**ABOUT THIS EXERCISE**
Starting at the top of the records below, write out each line exactly as it stands, stopping after the line with "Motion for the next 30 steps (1"; exclude the pictures.

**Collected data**
'''
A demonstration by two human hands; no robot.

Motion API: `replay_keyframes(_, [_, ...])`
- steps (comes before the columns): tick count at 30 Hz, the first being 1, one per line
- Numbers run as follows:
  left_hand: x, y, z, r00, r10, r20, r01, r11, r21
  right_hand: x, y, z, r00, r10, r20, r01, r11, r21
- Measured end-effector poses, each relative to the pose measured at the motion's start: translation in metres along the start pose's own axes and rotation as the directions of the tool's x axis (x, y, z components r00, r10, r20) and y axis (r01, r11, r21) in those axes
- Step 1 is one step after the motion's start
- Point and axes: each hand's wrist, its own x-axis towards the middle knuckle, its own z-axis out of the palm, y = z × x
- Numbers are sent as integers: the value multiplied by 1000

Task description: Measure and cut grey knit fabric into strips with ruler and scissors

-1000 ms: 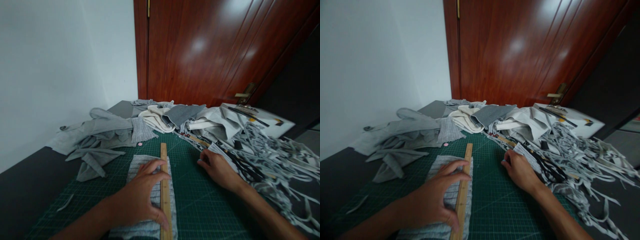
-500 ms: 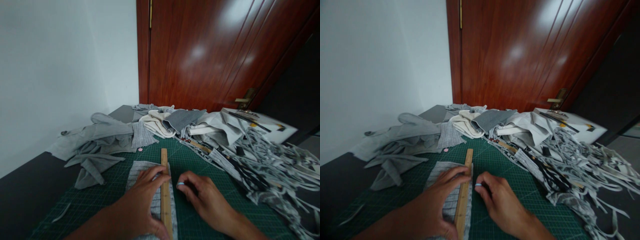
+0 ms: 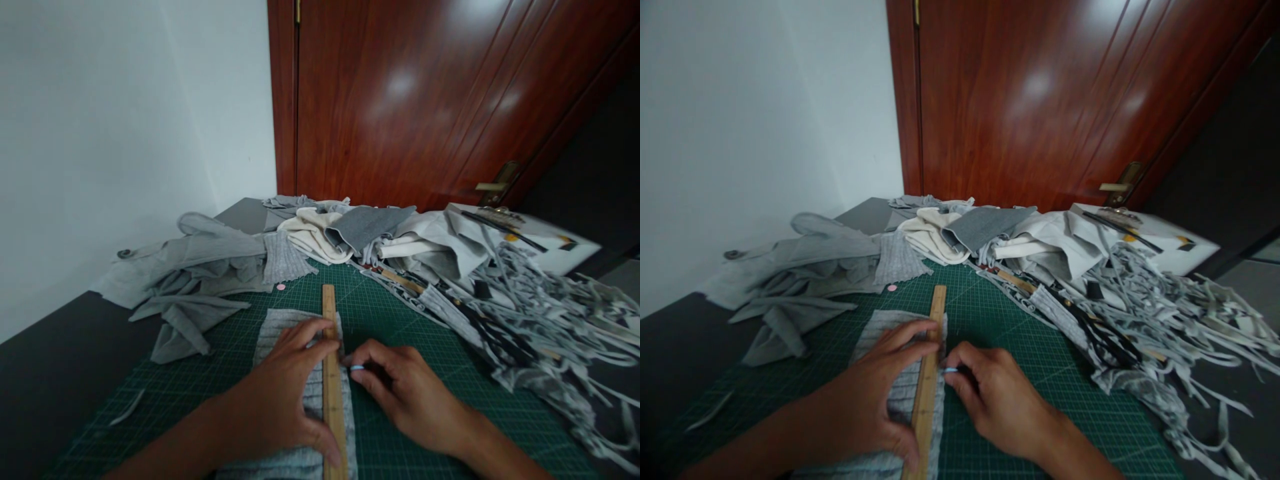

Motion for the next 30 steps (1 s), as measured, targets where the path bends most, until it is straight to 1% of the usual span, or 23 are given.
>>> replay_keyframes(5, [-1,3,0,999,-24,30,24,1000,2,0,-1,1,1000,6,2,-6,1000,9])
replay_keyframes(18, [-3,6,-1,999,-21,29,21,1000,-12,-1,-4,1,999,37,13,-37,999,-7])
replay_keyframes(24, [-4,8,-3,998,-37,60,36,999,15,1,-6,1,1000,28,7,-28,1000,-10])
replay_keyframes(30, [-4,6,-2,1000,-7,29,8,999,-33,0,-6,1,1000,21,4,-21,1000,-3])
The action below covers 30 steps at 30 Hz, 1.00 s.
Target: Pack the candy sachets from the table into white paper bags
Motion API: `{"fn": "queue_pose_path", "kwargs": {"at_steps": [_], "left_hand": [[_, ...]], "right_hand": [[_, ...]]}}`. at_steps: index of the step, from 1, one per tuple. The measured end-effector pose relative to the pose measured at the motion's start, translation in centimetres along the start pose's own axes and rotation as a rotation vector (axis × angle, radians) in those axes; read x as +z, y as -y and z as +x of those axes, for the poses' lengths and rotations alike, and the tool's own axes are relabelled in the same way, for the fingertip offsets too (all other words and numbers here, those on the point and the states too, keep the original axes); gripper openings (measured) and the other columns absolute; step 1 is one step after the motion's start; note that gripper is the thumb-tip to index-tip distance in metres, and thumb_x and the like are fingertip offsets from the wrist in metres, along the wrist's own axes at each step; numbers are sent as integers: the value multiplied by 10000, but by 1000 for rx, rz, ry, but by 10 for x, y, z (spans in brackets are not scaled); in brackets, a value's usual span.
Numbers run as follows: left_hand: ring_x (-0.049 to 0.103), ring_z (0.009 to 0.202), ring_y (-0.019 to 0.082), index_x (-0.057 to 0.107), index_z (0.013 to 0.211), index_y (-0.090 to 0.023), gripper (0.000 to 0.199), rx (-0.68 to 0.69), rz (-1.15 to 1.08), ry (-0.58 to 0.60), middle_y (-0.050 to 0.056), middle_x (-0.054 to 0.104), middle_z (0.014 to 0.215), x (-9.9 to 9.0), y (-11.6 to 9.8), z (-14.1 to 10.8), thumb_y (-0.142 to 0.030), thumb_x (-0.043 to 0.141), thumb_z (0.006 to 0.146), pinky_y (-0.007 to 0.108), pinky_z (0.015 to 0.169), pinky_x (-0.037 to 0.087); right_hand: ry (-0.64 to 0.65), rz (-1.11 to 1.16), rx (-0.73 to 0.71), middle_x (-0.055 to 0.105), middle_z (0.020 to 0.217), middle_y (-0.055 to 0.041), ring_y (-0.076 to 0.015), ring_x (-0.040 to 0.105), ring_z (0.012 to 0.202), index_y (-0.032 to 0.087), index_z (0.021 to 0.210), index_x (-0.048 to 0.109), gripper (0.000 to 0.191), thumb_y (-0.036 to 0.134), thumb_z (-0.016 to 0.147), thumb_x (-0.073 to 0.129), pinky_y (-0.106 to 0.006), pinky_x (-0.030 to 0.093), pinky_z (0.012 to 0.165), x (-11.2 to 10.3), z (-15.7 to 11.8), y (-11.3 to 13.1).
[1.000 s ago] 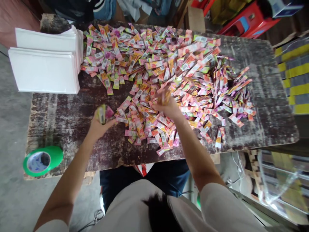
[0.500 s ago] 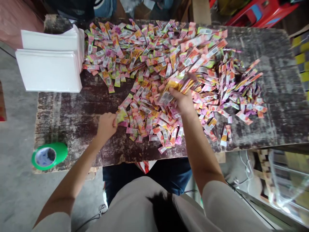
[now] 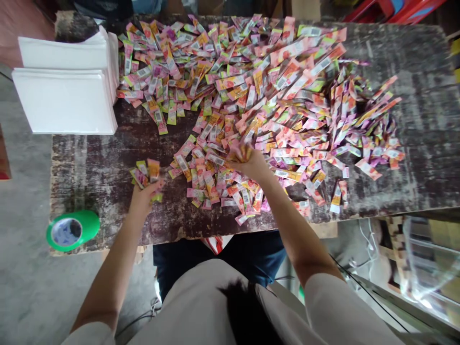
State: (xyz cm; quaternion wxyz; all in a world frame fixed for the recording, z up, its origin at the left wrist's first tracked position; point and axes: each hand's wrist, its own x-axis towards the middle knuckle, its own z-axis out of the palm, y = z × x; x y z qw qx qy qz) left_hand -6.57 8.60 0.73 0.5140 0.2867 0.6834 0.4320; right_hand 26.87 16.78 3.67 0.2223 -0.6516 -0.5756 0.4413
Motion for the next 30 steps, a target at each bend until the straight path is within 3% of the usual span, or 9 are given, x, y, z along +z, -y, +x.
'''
**RESULT OF THIS EXERCISE**
A demonstration by two human hands; no robot.

Motion API: `replay_keyframes(_, [_, ...])`
- steps (comes before the columns): tick count at 30 Hz, the first being 1, one per line
- Numbers run as follows:
  left_hand: x, y, z, r00, r10, r20, r01, r11, r21
  right_hand: x, y, z, r00, r10, r20, r01, r11, r21
- Measured end-effector poses, each relative to the pose measured at the motion's start: translation in metres along the start pose's own axes and rotation as the directions of the tool's x axis (x, y, z components r00, r10, r20) and y axis (r01, r11, r21) in those axes
- Step 1 is one step after the motion's start
- Point and axes: each hand's wrist, its own x-axis towards the middle knuckle, its own z-axis out of the palm, y = z × x
- Numbers are sent as integers: the value multiplied by 1000

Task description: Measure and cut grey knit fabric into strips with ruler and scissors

-1000 ms: 
-500 ms: 
+0 ms: 

Motion for the next 30 steps (1 s), as measured, targets where the path bends most, until it is straight to 1% of the usual span, or 23 are given.

This exercise calls for no further output.